-- ASSIGNMENT --
Within the material below, locate the line with "(151, 33) to (229, 363): 74" and the line with "(48, 436): 84", then return those two lines and all lines between them, exactly as written.
INPUT MATERIAL: Begin
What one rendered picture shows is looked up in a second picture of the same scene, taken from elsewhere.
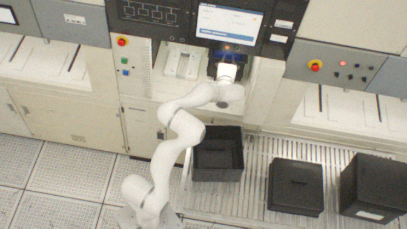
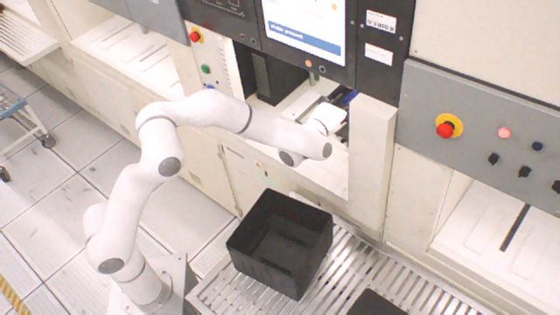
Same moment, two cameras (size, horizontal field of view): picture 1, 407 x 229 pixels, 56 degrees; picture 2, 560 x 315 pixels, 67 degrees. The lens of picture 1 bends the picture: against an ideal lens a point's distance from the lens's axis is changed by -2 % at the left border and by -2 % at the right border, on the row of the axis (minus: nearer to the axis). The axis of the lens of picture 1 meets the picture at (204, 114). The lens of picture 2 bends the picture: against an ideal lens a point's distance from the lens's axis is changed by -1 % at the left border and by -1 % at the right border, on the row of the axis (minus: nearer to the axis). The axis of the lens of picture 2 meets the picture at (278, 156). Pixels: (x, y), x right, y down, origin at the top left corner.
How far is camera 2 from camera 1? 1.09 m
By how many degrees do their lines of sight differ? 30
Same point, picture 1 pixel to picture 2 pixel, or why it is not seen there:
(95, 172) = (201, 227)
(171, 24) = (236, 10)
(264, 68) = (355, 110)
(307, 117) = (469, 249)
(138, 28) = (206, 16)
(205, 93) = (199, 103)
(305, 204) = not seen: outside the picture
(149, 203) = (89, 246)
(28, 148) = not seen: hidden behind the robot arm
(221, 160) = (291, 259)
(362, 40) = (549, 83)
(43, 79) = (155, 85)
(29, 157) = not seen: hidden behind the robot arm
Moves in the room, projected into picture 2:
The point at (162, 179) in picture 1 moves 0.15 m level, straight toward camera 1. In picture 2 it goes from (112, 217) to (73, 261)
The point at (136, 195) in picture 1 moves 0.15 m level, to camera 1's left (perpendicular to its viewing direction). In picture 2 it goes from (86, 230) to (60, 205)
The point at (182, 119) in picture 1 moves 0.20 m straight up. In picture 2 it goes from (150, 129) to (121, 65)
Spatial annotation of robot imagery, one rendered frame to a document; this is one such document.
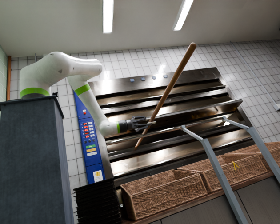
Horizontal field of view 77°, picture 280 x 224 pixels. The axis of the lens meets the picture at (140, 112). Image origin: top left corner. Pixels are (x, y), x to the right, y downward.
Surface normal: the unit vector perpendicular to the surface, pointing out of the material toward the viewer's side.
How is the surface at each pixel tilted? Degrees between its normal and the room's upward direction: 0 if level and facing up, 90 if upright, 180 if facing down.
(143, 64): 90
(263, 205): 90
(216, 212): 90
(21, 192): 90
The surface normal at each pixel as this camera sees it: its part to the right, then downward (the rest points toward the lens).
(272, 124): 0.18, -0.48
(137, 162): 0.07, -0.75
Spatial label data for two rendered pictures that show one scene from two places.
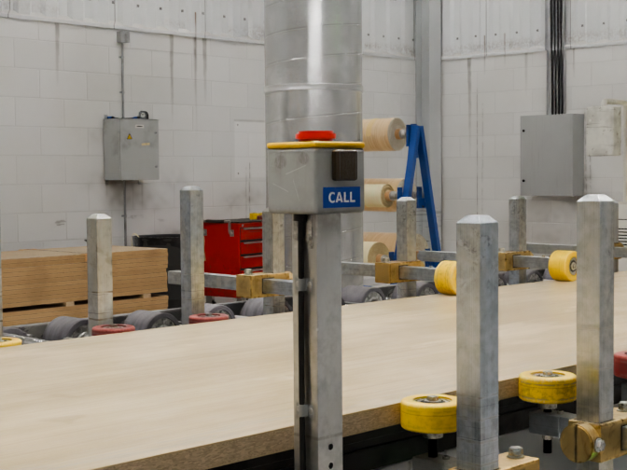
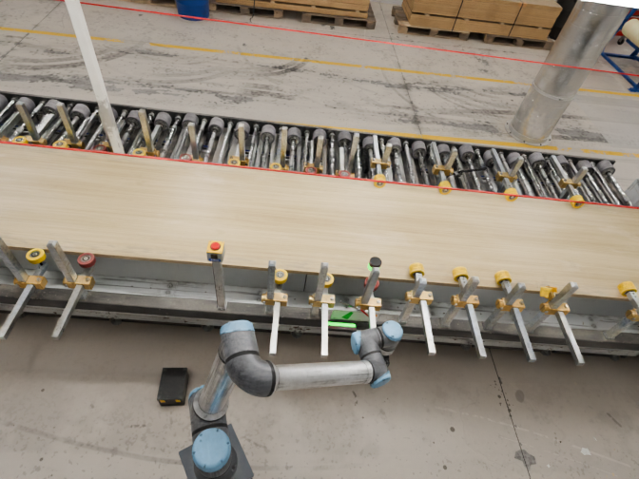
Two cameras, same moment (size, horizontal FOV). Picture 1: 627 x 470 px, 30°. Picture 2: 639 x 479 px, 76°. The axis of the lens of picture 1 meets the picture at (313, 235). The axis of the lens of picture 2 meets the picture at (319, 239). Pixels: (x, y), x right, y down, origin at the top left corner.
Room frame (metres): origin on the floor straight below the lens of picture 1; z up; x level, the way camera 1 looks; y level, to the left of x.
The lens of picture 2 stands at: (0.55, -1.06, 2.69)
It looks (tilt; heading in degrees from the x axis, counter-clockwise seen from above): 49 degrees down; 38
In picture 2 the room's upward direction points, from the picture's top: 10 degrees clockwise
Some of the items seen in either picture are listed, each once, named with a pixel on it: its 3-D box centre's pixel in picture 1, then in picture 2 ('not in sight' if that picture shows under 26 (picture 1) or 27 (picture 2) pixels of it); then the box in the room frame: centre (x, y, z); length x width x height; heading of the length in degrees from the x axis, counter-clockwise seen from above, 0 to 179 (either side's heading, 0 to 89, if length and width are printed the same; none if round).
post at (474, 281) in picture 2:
INPUT MATERIAL: End
INPUT MATERIAL: Begin
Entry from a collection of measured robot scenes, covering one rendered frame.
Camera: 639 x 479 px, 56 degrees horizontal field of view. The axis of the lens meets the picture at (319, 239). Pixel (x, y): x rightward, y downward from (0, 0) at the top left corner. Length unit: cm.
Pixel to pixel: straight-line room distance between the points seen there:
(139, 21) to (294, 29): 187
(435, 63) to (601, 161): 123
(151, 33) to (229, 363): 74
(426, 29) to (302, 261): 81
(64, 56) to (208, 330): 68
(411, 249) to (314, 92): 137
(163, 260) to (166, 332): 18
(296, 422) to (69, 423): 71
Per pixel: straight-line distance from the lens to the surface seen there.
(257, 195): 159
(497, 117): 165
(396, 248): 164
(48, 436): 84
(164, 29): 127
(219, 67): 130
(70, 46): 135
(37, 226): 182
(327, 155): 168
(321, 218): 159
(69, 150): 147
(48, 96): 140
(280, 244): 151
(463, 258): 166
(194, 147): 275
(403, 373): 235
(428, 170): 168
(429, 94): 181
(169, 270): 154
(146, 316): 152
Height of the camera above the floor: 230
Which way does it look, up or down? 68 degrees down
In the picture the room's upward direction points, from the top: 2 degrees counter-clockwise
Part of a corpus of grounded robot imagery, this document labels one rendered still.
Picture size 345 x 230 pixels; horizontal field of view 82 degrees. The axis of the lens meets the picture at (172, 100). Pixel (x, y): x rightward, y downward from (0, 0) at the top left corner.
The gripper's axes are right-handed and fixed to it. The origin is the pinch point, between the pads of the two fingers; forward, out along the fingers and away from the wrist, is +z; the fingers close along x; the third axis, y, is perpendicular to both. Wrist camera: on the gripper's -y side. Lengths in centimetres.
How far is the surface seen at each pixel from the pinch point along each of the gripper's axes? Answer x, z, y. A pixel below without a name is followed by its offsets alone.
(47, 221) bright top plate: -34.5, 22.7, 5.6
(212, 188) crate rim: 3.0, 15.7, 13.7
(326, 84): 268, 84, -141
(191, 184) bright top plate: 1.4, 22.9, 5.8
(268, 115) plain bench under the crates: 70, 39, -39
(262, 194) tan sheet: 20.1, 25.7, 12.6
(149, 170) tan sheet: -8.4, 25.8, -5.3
INPUT MATERIAL: End
-- RESULT OF THE TASK --
(151, 33) to (229, 363): 74
(426, 29) to (302, 261): 81
(64, 56) to (208, 330): 68
(411, 249) to (314, 92): 137
(163, 260) to (166, 332): 18
(296, 422) to (69, 423): 71
Per pixel: straight-line distance from the lens to the surface seen there.
(257, 195): 159
(497, 117): 165
(396, 248): 164
(48, 436): 84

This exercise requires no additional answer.